Only the stretch of the listing below that runs from the line with "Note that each" through the line with "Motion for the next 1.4" is to be printed, exactly and with both ends.

※

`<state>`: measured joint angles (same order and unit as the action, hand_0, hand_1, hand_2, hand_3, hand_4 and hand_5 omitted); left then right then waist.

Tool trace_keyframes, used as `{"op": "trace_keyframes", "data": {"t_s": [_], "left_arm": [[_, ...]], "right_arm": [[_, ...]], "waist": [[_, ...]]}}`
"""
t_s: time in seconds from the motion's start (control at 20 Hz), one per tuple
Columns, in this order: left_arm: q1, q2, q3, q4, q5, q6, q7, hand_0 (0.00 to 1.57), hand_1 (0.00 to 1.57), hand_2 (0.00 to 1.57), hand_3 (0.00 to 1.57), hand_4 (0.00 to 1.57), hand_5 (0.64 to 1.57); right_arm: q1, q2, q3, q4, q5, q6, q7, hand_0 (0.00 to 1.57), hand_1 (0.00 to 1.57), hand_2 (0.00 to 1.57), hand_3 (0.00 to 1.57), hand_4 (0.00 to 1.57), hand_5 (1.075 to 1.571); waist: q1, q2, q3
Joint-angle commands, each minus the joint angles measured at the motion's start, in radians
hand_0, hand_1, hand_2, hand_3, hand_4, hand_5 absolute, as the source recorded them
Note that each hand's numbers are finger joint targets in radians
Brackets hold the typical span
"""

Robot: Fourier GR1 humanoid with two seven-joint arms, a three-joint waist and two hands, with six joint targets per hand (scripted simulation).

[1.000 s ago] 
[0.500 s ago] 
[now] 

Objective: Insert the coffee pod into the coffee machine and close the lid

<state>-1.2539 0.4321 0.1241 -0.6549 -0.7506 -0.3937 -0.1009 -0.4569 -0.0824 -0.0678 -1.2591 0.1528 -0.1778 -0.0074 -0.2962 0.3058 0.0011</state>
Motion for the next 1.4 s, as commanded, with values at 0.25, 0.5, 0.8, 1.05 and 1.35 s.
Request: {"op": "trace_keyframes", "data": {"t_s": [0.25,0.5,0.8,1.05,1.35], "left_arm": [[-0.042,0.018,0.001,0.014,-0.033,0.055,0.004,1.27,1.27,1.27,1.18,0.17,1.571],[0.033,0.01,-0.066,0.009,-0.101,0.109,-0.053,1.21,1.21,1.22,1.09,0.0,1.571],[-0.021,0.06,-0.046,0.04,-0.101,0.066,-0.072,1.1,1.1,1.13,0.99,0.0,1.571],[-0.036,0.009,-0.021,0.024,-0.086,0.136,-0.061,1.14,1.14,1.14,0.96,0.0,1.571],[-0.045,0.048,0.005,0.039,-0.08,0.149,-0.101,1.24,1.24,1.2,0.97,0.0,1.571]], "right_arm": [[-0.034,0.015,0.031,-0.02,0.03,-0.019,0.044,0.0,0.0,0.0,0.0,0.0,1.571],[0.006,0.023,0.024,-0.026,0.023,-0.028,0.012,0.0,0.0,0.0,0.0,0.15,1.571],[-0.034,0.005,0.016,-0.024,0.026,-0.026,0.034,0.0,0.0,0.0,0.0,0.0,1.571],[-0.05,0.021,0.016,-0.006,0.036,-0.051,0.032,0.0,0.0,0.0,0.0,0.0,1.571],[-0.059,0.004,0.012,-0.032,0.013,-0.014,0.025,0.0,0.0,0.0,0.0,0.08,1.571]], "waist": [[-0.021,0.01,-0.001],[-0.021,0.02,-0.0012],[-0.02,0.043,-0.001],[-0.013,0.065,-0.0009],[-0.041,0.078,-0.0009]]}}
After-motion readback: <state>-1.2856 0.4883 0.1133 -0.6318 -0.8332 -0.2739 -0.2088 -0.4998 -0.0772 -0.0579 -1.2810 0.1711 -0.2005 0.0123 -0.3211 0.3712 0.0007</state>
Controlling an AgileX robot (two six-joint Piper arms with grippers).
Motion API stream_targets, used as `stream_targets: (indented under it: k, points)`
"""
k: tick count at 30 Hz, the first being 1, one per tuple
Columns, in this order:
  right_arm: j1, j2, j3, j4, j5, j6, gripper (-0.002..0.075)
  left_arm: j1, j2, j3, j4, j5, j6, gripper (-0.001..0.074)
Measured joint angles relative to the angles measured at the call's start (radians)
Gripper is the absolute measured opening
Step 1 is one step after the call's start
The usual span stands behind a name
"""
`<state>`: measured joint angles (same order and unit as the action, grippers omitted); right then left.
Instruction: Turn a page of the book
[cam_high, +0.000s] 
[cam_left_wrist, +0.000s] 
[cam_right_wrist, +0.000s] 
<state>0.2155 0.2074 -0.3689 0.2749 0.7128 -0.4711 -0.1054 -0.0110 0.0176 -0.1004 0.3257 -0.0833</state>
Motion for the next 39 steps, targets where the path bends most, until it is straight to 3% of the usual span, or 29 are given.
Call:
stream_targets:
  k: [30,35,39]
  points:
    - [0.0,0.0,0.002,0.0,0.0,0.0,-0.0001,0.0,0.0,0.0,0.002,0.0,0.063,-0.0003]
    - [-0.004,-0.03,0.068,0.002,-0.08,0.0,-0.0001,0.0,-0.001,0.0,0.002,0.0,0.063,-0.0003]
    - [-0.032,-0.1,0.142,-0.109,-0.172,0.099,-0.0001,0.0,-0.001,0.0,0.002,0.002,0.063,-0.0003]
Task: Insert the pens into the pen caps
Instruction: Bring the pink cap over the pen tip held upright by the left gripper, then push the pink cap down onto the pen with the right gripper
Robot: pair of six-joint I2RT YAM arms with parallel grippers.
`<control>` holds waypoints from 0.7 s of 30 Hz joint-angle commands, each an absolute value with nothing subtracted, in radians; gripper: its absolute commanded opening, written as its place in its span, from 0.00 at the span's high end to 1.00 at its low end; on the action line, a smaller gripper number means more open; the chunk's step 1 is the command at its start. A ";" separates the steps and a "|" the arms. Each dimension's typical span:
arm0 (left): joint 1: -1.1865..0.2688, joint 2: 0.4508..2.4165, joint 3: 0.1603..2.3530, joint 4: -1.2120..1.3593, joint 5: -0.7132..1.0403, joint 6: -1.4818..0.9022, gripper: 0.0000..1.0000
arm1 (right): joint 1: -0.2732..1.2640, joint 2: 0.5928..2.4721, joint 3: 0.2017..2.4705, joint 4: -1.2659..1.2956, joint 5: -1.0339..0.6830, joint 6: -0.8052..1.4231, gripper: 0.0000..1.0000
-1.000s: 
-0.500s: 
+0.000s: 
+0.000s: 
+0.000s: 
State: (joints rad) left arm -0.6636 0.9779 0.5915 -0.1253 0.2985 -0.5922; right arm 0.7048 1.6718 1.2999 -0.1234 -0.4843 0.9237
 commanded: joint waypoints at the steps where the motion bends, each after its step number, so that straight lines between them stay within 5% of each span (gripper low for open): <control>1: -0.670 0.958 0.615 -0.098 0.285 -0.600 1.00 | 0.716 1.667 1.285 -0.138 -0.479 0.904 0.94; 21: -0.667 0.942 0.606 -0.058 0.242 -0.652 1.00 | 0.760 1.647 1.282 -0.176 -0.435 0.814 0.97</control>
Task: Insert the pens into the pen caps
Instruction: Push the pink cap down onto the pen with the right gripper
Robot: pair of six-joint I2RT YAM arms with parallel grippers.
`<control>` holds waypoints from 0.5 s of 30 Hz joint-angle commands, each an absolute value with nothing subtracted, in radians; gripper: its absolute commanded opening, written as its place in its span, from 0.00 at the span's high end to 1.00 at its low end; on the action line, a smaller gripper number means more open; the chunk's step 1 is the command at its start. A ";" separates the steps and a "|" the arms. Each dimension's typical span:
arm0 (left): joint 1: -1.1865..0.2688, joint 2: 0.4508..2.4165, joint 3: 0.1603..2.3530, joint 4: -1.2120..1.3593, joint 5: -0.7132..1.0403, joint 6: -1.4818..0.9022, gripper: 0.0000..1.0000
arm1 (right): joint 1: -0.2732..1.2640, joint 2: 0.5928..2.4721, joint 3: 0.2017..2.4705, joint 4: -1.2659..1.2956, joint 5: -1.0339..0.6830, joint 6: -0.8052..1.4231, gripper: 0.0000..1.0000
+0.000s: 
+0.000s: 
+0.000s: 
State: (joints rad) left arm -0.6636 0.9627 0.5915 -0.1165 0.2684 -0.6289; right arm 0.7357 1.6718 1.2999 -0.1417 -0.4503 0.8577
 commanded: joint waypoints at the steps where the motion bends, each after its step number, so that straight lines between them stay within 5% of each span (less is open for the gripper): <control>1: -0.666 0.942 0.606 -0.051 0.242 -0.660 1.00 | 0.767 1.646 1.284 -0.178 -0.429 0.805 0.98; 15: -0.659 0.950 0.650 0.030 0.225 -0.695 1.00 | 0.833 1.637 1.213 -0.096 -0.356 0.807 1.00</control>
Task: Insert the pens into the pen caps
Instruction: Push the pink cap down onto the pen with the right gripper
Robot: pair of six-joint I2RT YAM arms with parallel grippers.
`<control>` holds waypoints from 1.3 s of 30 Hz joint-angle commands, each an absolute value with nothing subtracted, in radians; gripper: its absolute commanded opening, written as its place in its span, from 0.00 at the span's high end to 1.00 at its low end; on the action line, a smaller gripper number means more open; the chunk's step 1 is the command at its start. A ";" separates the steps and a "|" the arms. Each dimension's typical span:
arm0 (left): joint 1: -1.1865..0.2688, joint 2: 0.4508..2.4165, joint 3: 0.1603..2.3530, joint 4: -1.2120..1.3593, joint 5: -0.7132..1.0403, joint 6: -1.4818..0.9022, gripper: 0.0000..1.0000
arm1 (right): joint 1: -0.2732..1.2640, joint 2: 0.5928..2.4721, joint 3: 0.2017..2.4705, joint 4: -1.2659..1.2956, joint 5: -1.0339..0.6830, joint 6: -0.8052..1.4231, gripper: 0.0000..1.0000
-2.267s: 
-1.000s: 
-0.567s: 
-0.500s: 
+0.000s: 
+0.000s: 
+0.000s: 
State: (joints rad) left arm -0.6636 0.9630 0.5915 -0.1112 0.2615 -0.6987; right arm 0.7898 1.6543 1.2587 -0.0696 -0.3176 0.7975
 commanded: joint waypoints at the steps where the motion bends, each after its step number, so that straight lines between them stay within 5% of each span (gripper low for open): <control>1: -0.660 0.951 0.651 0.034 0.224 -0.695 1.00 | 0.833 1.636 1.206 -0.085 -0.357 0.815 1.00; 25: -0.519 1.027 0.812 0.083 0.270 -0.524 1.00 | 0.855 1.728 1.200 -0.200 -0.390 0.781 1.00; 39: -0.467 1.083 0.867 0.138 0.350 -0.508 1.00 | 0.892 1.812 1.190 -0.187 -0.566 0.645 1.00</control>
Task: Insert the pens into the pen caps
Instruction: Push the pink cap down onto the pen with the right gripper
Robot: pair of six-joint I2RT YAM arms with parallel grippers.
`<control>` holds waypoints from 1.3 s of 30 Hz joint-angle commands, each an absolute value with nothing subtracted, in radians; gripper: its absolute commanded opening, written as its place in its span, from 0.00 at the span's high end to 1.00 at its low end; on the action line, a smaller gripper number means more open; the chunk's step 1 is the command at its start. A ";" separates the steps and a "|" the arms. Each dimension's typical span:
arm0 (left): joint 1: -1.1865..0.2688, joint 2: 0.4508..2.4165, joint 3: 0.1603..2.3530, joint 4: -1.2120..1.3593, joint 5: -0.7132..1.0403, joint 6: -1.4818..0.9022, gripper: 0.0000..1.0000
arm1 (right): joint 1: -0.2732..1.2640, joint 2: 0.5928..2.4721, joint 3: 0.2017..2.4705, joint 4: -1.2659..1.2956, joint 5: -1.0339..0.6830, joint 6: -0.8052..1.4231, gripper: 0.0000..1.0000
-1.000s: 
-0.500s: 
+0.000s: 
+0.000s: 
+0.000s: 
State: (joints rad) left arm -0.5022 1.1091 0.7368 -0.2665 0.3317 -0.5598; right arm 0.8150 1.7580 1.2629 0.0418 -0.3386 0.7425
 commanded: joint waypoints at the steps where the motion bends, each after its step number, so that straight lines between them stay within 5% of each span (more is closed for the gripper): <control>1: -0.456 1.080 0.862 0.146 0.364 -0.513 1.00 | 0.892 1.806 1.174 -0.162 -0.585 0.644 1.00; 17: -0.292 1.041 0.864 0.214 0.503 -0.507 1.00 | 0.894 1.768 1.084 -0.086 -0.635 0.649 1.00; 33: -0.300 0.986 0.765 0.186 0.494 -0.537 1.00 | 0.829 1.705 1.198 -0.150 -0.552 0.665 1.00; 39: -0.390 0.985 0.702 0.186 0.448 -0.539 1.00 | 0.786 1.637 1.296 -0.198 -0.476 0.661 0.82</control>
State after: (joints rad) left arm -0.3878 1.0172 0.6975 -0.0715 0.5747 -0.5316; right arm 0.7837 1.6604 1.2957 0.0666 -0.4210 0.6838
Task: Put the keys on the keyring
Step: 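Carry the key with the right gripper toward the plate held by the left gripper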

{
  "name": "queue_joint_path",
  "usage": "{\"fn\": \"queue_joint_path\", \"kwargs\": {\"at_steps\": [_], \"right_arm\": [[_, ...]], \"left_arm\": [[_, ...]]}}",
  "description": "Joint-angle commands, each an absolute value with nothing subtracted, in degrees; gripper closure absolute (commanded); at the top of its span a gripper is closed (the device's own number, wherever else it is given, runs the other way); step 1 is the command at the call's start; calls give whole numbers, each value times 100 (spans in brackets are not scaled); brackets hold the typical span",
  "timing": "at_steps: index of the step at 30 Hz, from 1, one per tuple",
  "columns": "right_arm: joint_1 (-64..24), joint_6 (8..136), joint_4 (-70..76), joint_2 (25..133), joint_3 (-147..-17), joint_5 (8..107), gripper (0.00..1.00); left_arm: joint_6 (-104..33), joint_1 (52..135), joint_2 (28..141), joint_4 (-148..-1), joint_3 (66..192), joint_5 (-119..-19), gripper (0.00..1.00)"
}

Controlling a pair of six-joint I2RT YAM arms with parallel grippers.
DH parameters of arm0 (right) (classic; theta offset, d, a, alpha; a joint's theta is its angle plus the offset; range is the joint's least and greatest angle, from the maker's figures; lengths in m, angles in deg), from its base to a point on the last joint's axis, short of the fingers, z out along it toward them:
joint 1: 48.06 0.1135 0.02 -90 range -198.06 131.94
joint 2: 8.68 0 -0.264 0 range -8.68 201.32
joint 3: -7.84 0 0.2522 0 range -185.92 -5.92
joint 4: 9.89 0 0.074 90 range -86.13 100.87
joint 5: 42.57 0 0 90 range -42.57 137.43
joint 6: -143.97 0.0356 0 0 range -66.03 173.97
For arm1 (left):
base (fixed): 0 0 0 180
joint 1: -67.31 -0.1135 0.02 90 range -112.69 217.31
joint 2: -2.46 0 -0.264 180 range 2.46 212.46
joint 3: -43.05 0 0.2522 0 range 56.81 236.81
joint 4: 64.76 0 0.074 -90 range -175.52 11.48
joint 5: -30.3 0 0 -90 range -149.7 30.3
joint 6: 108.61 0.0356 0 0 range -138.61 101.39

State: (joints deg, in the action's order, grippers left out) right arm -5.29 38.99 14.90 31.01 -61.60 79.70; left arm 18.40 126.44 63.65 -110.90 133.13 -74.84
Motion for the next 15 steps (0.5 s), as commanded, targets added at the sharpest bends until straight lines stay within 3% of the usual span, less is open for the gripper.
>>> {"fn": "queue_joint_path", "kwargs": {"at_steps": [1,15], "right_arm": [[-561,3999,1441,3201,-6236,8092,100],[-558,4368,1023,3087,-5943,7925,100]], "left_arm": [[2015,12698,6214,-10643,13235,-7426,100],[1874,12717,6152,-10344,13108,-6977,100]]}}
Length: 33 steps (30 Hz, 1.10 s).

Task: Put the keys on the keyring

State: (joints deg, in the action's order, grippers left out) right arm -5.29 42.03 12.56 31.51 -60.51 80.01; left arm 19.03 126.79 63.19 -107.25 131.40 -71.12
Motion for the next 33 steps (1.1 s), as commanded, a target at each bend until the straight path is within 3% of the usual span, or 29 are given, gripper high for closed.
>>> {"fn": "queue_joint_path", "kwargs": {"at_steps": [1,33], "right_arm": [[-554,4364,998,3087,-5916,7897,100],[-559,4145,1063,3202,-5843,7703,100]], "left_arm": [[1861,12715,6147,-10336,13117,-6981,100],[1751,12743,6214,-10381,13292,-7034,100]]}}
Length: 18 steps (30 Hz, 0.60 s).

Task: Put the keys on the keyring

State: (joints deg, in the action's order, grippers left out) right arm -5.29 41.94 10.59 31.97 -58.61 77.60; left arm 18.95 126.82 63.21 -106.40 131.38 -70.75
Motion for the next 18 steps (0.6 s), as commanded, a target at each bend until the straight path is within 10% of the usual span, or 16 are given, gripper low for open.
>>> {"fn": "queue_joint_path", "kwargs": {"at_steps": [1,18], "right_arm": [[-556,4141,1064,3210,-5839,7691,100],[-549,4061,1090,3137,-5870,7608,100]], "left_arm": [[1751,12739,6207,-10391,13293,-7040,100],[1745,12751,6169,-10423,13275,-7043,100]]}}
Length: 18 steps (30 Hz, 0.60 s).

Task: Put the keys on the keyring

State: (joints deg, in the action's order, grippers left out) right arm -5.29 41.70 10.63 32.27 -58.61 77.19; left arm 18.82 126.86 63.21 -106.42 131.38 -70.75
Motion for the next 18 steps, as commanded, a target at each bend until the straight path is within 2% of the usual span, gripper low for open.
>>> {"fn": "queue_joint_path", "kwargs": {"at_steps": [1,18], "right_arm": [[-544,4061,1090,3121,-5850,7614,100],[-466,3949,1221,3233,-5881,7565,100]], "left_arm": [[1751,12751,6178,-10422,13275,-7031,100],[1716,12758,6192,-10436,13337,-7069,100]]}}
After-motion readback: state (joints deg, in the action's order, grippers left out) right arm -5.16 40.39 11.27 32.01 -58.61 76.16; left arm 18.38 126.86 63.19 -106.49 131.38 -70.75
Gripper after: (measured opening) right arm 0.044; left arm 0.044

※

**Written solution**
Note that each hand's numbers are finger joint targets in radians
Brackets hold the typical span
"""

Robot: Fourier GR1 humanoid with two seven-joint arms, a three-joint waist and two hands, with six joint targets per hand (scripted simulation).

[1.000 s ago] 
[0.500 s ago] 
[now] 

Objective: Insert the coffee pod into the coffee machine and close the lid

<state>-1.2539 0.4321 0.1241 -0.6549 -0.7506 -0.3937 -0.1009 -0.4569 -0.0824 -0.0678 -1.2591 0.1528 -0.1778 -0.0074 -0.2962 0.3058 0.0011</state>
Motion for the next 1.4 s, as commanded, with values at 0.25, 0.5, 0.8, 1.05 and 1.35 s.

No part of the exercise remains open.